--- Exercise brief ---
Copy every record verbatim but exclude the pictures.

--- Record set ---
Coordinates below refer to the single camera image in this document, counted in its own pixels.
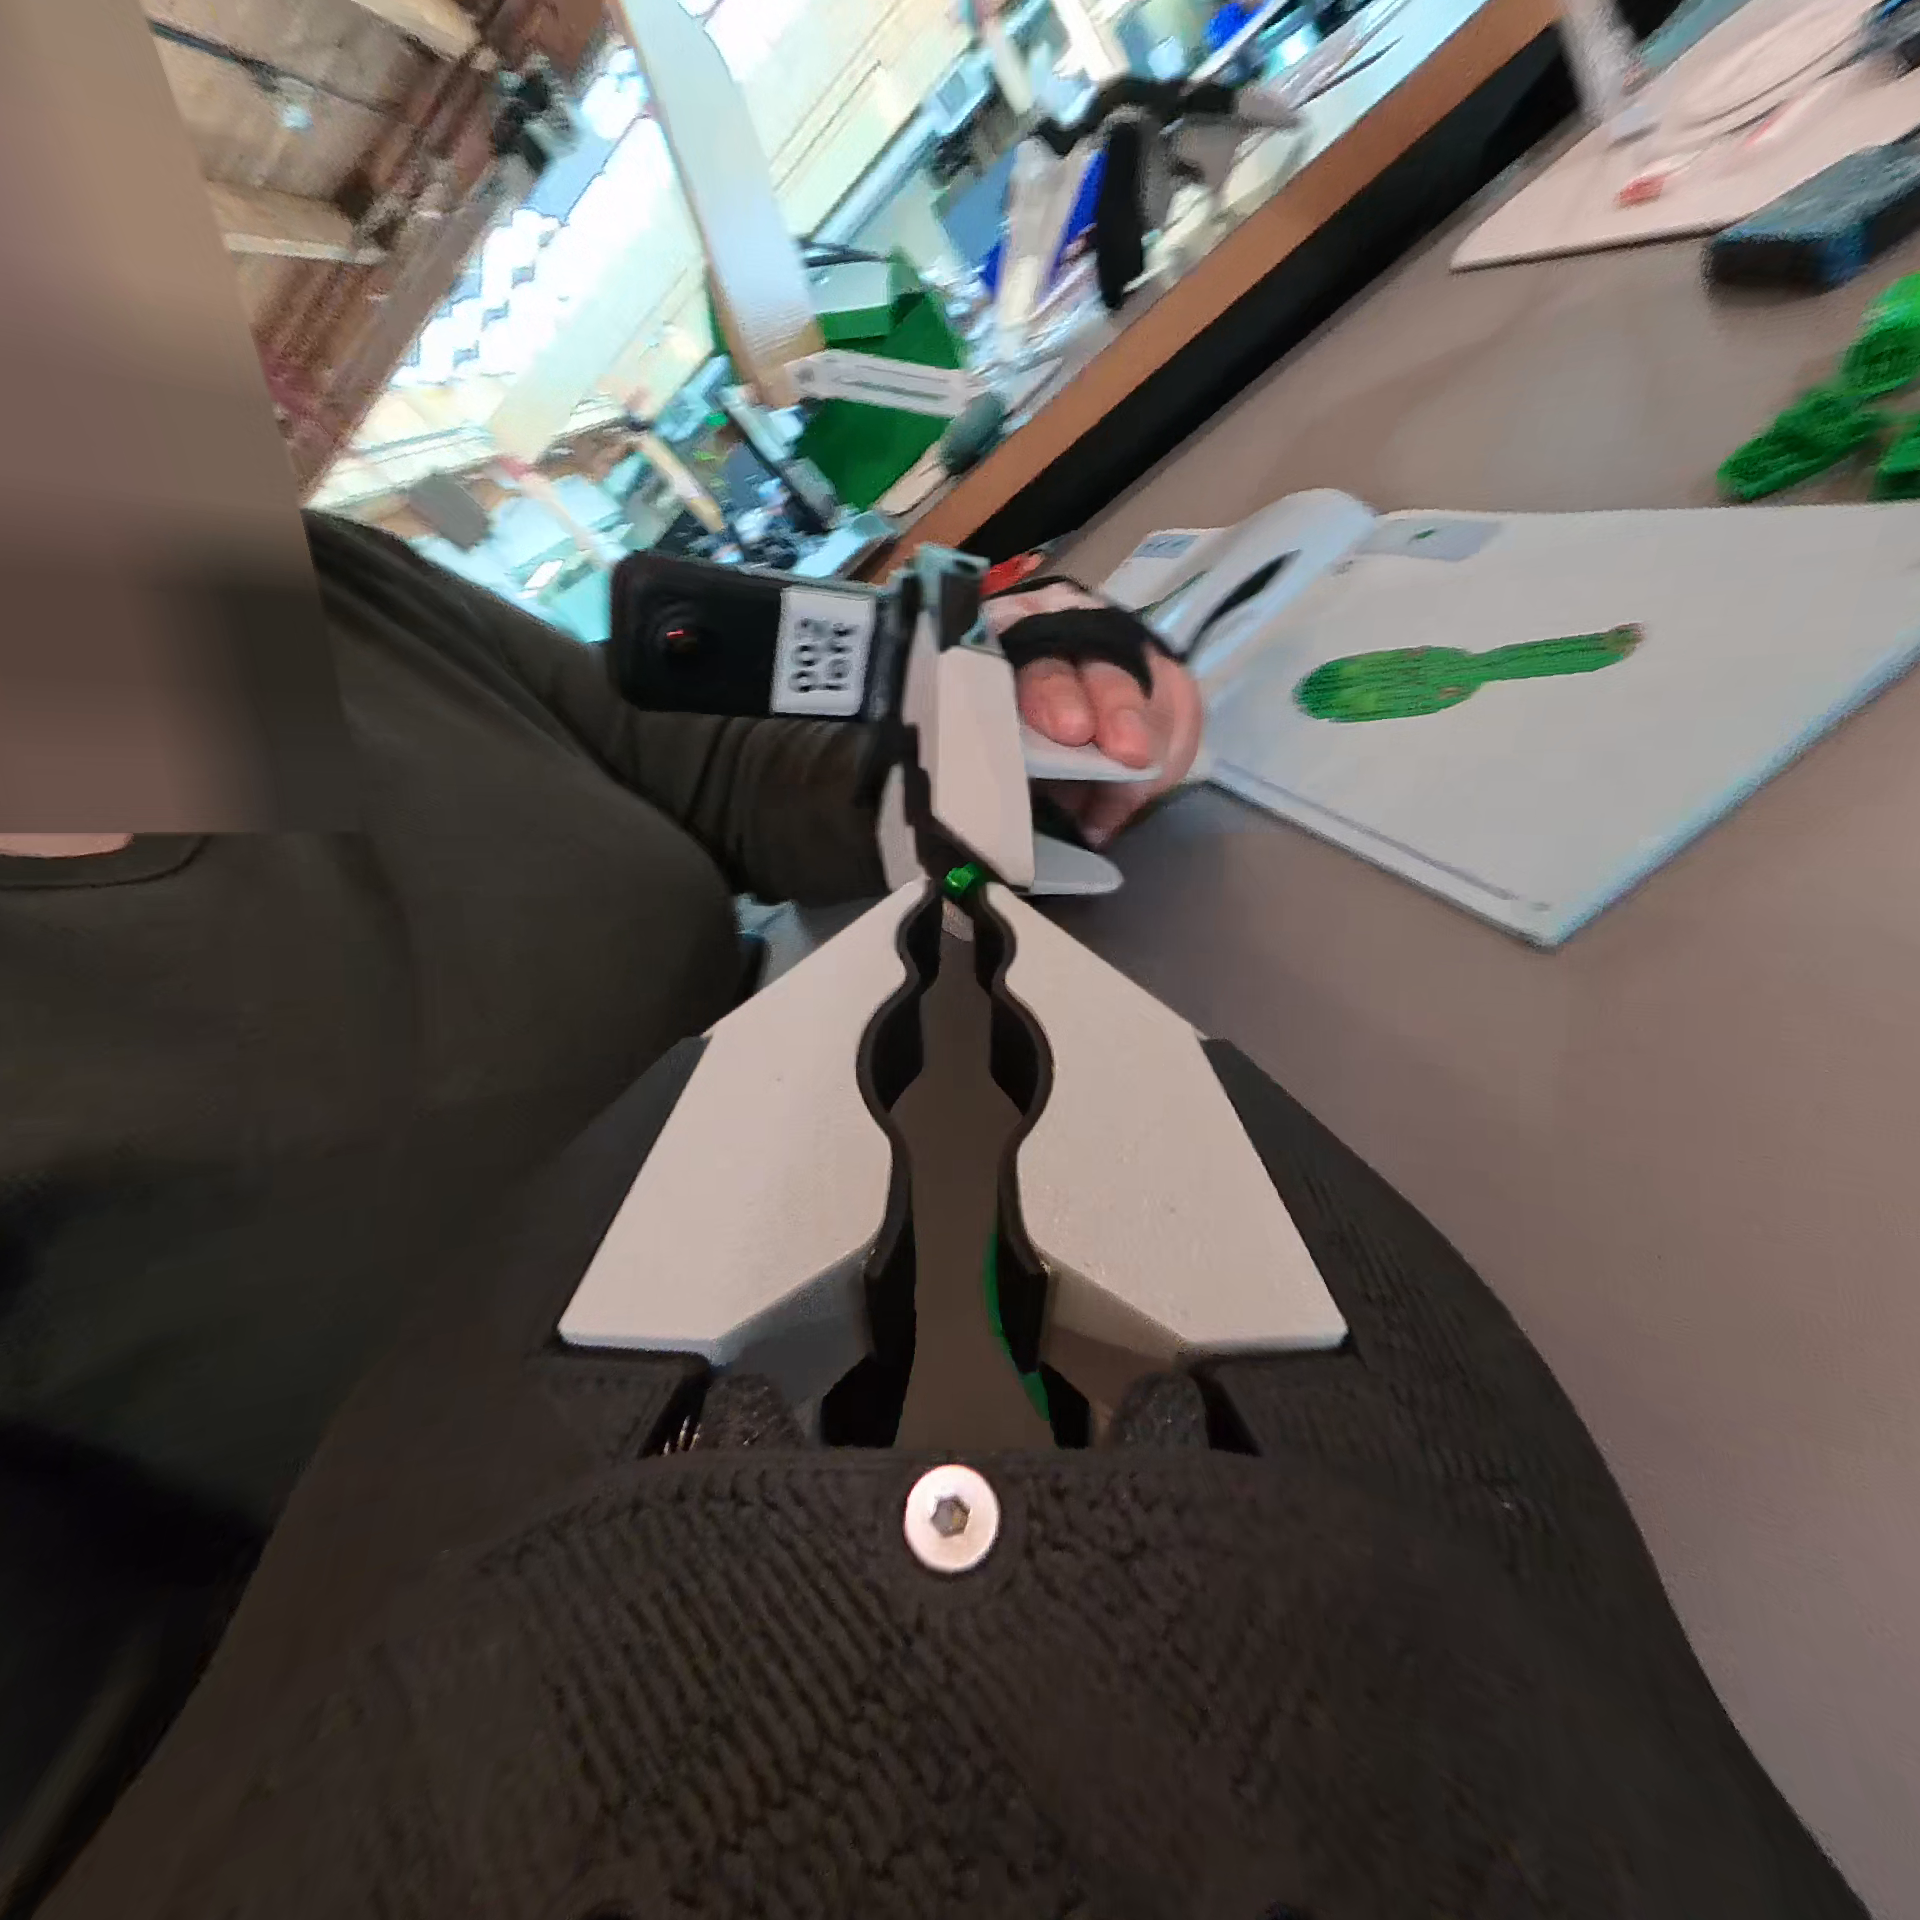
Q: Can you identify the person's left hand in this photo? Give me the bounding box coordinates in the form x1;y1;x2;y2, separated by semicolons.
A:
1014;641;1211;845

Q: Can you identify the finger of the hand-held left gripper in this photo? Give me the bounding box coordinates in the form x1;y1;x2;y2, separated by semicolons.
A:
904;641;1040;887
875;596;954;903

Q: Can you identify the cluster of green bricks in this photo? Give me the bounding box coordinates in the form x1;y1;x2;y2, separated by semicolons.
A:
1713;269;1920;507

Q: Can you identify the black battery with blue edge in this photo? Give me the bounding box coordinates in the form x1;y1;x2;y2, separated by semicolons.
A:
1698;138;1920;296

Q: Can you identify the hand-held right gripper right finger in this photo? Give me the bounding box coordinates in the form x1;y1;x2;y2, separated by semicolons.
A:
966;882;1349;1451

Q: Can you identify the green bin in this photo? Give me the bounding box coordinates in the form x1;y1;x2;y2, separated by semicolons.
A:
811;256;972;512

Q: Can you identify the wood-edged long desk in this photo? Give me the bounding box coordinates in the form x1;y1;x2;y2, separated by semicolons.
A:
885;0;1569;578

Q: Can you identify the black and white device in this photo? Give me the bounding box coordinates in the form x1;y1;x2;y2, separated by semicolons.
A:
1036;77;1307;310

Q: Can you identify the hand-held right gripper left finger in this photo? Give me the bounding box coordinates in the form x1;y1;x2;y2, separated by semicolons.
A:
558;880;944;1448

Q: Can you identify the white instruction booklet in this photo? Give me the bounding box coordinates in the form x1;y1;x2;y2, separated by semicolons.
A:
1107;488;1920;950

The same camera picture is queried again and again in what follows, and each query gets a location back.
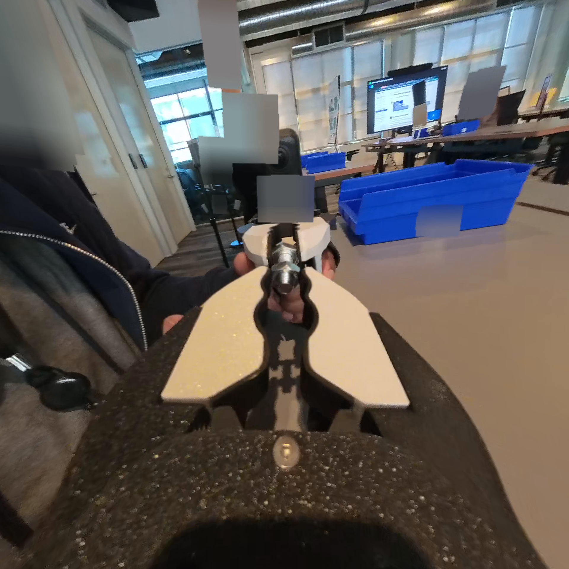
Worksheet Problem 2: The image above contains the person's left hand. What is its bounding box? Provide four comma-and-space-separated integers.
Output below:
233, 243, 341, 324

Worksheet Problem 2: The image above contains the wooden office desk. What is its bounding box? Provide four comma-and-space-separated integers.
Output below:
302, 162, 376, 179
362, 119, 569, 148

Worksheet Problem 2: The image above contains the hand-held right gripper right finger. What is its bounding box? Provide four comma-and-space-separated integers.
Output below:
300, 267, 411, 410

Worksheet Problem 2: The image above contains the person's navy zip jacket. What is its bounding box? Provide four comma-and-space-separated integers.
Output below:
0, 164, 178, 356

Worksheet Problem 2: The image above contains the silver hex bolt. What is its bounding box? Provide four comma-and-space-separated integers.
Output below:
271, 242, 303, 296

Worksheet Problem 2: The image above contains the beige and black device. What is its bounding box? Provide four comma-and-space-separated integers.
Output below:
413, 82, 429, 128

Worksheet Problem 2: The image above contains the black wall vent grille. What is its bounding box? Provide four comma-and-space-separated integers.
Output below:
313, 24, 345, 46

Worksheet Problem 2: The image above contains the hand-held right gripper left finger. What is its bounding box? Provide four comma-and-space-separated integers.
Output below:
161, 266, 273, 404

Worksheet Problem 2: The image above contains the black tripod stand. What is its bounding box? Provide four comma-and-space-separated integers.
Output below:
209, 213, 244, 269

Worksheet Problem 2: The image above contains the printed banner stand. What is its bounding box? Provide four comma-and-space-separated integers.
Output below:
328, 76, 341, 145

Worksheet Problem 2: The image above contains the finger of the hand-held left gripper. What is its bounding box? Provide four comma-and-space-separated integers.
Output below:
242, 224, 273, 267
297, 222, 332, 273

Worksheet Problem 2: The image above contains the large computer monitor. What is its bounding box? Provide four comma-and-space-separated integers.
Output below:
367, 66, 449, 136

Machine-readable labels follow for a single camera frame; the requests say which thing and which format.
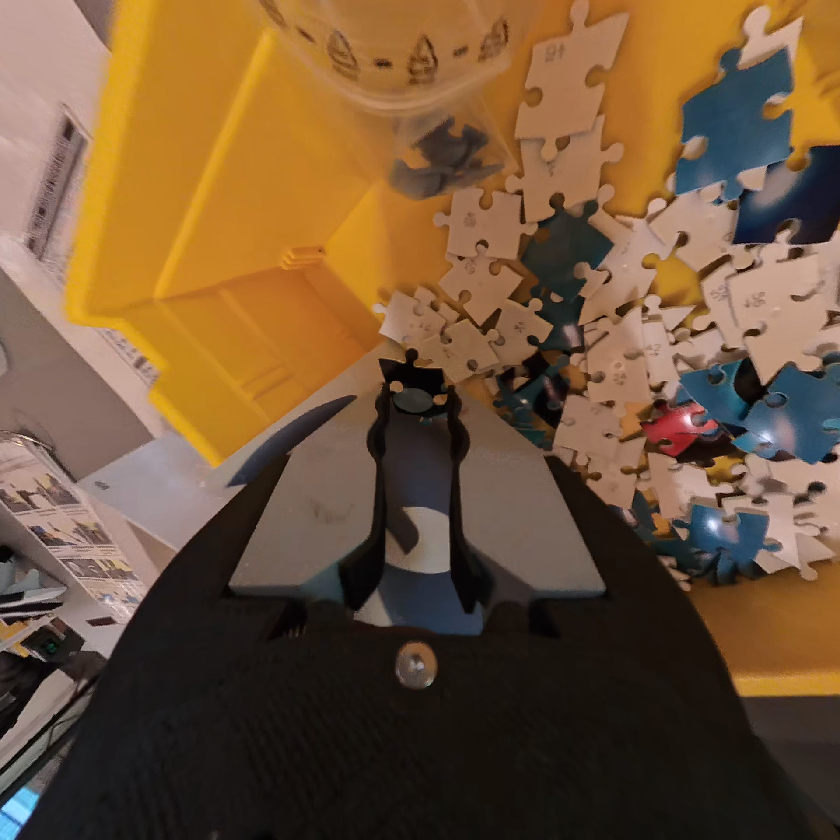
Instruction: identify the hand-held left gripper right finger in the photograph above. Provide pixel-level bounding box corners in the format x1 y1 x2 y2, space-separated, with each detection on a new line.
445 386 607 616

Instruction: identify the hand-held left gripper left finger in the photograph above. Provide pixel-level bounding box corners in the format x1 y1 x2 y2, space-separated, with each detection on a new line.
228 386 392 613

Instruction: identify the black puzzle piece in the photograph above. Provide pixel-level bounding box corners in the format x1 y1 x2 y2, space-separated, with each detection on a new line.
378 350 455 421

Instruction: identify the pile of puzzle pieces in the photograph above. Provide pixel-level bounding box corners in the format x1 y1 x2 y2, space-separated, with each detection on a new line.
373 0 840 592

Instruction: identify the yellow plastic bin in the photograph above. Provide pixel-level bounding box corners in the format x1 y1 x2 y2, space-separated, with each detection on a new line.
64 0 840 698

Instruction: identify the printed instruction sheet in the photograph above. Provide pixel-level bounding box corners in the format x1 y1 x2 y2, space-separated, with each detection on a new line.
0 436 148 624

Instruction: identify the clear plastic bag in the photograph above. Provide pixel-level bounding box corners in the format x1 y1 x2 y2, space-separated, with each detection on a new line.
259 0 546 201

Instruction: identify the wall label strip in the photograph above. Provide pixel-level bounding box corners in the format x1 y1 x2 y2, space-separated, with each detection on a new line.
25 105 91 263

--- Solution ---
Coordinates below refer to the single camera image in this document, counted in its own pixels.
Q: Can you identify the person's left hand in this photo? Give me the bounding box coordinates in the form x1;y1;x2;y2, separated by semicolons.
A:
1014;641;1211;845

Q: Can you identify the finger of the hand-held left gripper in this photo? Give me the bounding box coordinates in the form x1;y1;x2;y2, separated by semicolons.
A:
904;641;1040;887
875;596;954;903

Q: Can you identify the cluster of green bricks in this photo? Give me the bounding box coordinates in the form x1;y1;x2;y2, separated by semicolons.
A:
1713;269;1920;507

Q: Can you identify the black battery with blue edge in this photo? Give me the bounding box coordinates in the form x1;y1;x2;y2, separated by semicolons.
A:
1698;138;1920;296

Q: Can you identify the hand-held right gripper right finger in this photo? Give me the bounding box coordinates in the form x1;y1;x2;y2, separated by semicolons.
A:
966;882;1349;1451

Q: Can you identify the green bin in this photo? Give me the bounding box coordinates in the form x1;y1;x2;y2, separated by semicolons.
A:
811;256;972;512

Q: Can you identify the wood-edged long desk in this photo? Give me the bounding box coordinates in the form x1;y1;x2;y2, separated by semicolons.
A:
885;0;1569;578

Q: Can you identify the black and white device in this photo? Give me the bounding box coordinates in the form x1;y1;x2;y2, separated by semicolons.
A:
1036;77;1307;310

Q: Can you identify the hand-held right gripper left finger in this photo? Give me the bounding box coordinates in the form x1;y1;x2;y2, separated by semicolons.
A:
558;880;944;1448

Q: Can you identify the white instruction booklet in this photo? Give me the bounding box coordinates in the form x1;y1;x2;y2, separated by semicolons.
A:
1107;488;1920;950

The same camera picture is queried again and again in what follows, and each query gets a location back.
Worksheet Problem 2: The image above contains the person's left hand. What is its bounding box? Provide four comma-and-space-separated integers.
Output below:
233, 243, 341, 324

Worksheet Problem 2: The image above contains the wooden office desk. What is its bounding box? Provide four comma-and-space-separated integers.
Output below:
302, 162, 376, 179
362, 119, 569, 148

Worksheet Problem 2: The image above contains the hand-held right gripper right finger. What is its bounding box? Provide four comma-and-space-separated integers.
Output below:
300, 267, 411, 410

Worksheet Problem 2: The image above contains the person's navy zip jacket. What is its bounding box? Provide four comma-and-space-separated integers.
Output below:
0, 164, 178, 356

Worksheet Problem 2: The image above contains the silver hex bolt. What is its bounding box? Provide four comma-and-space-separated integers.
Output below:
271, 242, 303, 296

Worksheet Problem 2: The image above contains the beige and black device. What is its bounding box? Provide four comma-and-space-separated integers.
Output below:
413, 82, 429, 128

Worksheet Problem 2: The image above contains the black wall vent grille. What is its bounding box? Provide four comma-and-space-separated integers.
Output below:
313, 24, 345, 46

Worksheet Problem 2: The image above contains the hand-held right gripper left finger. What is its bounding box? Provide four comma-and-space-separated integers.
Output below:
161, 266, 273, 404

Worksheet Problem 2: The image above contains the black tripod stand. What is its bounding box? Provide four comma-and-space-separated integers.
Output below:
209, 213, 244, 269

Worksheet Problem 2: The image above contains the printed banner stand. What is its bounding box? Provide four comma-and-space-separated integers.
Output below:
328, 76, 341, 145

Worksheet Problem 2: The image above contains the finger of the hand-held left gripper. What is its bounding box? Provide four comma-and-space-separated integers.
Output below:
242, 224, 273, 267
297, 222, 332, 273

Worksheet Problem 2: The image above contains the large computer monitor. What is its bounding box? Provide four comma-and-space-separated integers.
Output below:
367, 66, 449, 136

Machine-readable labels follow for a single camera frame; the requests say which thing and which format.
Instruction: identify the hand-held left gripper right finger in the photograph above. Provide pixel-level bounding box corners in the format x1 y1 x2 y2, space-separated, with each detection on a new line.
445 386 607 616

Instruction: identify the hand-held left gripper left finger in the photograph above. Provide pixel-level bounding box corners in the format x1 y1 x2 y2, space-separated, with each detection on a new line.
228 386 392 613

Instruction: identify the black puzzle piece in the photograph above. Provide pixel-level bounding box corners in the format x1 y1 x2 y2, space-separated, with each detection on a new line.
378 350 455 421

Instruction: identify the pile of puzzle pieces in the photograph above. Provide pixel-level bounding box corners in the format x1 y1 x2 y2, space-separated, with each detection on a new line.
373 0 840 592

Instruction: identify the yellow plastic bin in the photograph above. Provide pixel-level bounding box corners in the format x1 y1 x2 y2, space-separated, with each detection on a new line.
64 0 840 698

Instruction: identify the printed instruction sheet in the photograph above. Provide pixel-level bounding box corners in the format x1 y1 x2 y2, space-separated, with each detection on a new line.
0 436 148 624

Instruction: identify the clear plastic bag in the photograph above. Provide pixel-level bounding box corners in the format x1 y1 x2 y2, space-separated, with each detection on a new line.
259 0 546 201

Instruction: identify the wall label strip in the photograph above. Provide pixel-level bounding box corners in the format x1 y1 x2 y2, space-separated, with each detection on a new line.
25 105 91 263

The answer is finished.